Notes from Author: This song is
written by Jimmy Rankin, and is one of my faves. I was listening to it and
some of the lines could be applied to Sandoval and Beckett, especially the
"chains that have held us."
**********
Siobhan Beckett stood at Strandhill, her red hair blown around her face as
she watched Boone and Sandoval's shuttle take off, wheeling around and going
into interdimensional.
She sighed and turned around, hiking back to the town. Several townsfolk in the streets eyed her, hostile, but Beckett ignored them, absently stroking her wrist as her skrill began to hiss, alarmed. Though her eyes remained fixed ahead, she saw nothing. Her mind was slowly untangling what had been happening for the past few days.
Not about Ma'el. About Sandoval.
Siobhan Beckett had read the files on Agent Sandoval long before, when she had first become a Companion agent and had set about learning whatever she needed to to serve her Companion best. The photos showed a handsome, but cold-eyed man who seemed to be looking at the camera as an enemy.
But when she had spoken to him in the caves, she had seen something other than the "perfect implant" that he acted like around Boone and Marquette. A faint hint of amusement in his voice as he had complimented her on her skrill action?
But his face had gone momentarily blank, a sign Siobhan recognized as a CVI memory intrusion. Then he had gone cold again, but not before she had glimpsed a hint of pain in his dark eyes.
Pain? she thought. A failed marriage, perhaps? Some woman who broke his heart before his implantation?
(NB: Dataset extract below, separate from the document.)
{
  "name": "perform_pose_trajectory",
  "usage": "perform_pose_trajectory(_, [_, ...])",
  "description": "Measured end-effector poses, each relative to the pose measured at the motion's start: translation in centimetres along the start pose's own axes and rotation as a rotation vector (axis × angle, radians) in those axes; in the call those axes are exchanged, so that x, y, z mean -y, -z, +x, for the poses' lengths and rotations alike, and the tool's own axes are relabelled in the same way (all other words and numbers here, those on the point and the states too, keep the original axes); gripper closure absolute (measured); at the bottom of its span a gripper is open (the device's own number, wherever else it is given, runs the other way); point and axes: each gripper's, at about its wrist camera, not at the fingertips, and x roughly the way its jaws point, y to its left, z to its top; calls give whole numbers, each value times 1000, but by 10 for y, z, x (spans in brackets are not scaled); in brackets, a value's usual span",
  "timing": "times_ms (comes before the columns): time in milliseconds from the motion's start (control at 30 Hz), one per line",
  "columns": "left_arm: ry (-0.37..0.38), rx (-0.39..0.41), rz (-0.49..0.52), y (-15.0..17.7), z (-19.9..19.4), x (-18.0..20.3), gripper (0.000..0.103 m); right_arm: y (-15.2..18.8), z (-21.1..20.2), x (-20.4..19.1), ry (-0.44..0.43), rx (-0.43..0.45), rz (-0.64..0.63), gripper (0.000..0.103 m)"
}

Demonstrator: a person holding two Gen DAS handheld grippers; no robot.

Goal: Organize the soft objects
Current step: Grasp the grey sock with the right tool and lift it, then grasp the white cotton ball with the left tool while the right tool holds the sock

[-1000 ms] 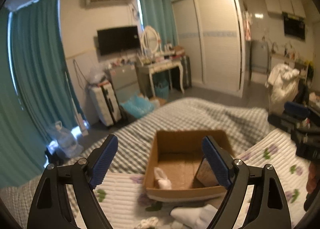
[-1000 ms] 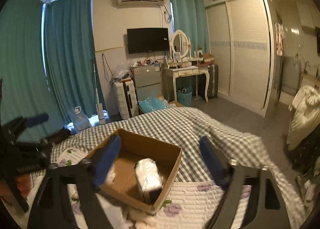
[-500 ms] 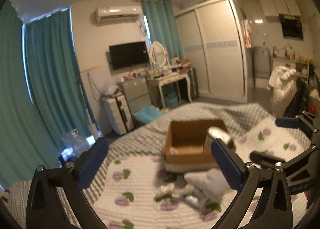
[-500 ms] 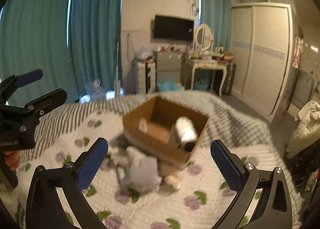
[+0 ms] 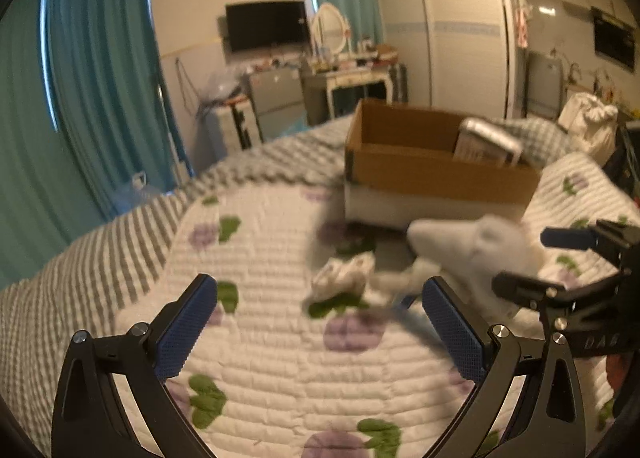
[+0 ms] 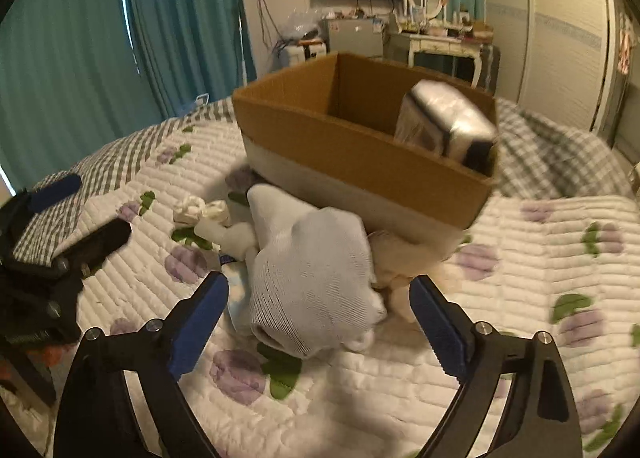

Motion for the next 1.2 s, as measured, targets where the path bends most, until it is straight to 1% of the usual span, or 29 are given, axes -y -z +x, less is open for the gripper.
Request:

She didn't know. What she did know was that she and Agent Ronald Sandoval were somehow connected, tied together in some strange thread of fate. She didn't know how or why, but she also knew that Sandoval had closed himself off to any kind of human relationship. At least, she thought with a smile, right now he was.
The sudden resonent boom of a church bell broke Siobhan from her reverie, making her jump. She glanced at the small stone church, weathered and worn by hundreds of years of wind and rain. Out the front, amid cheering relatives and friends, was a newly-married couple, a blond girl clad in white and a dark-haired lad in a militia uniform. She recognized him faintly as one of her own men, a new recruit.
Siobhan's heart throbbed as the two looked at each other lovingly as they ran down to the battered car and jumped in, the engine sputtering and then revving. The wedding guests began to talk quietly to each other, shaking hands, laughing, and slapping each other on the back.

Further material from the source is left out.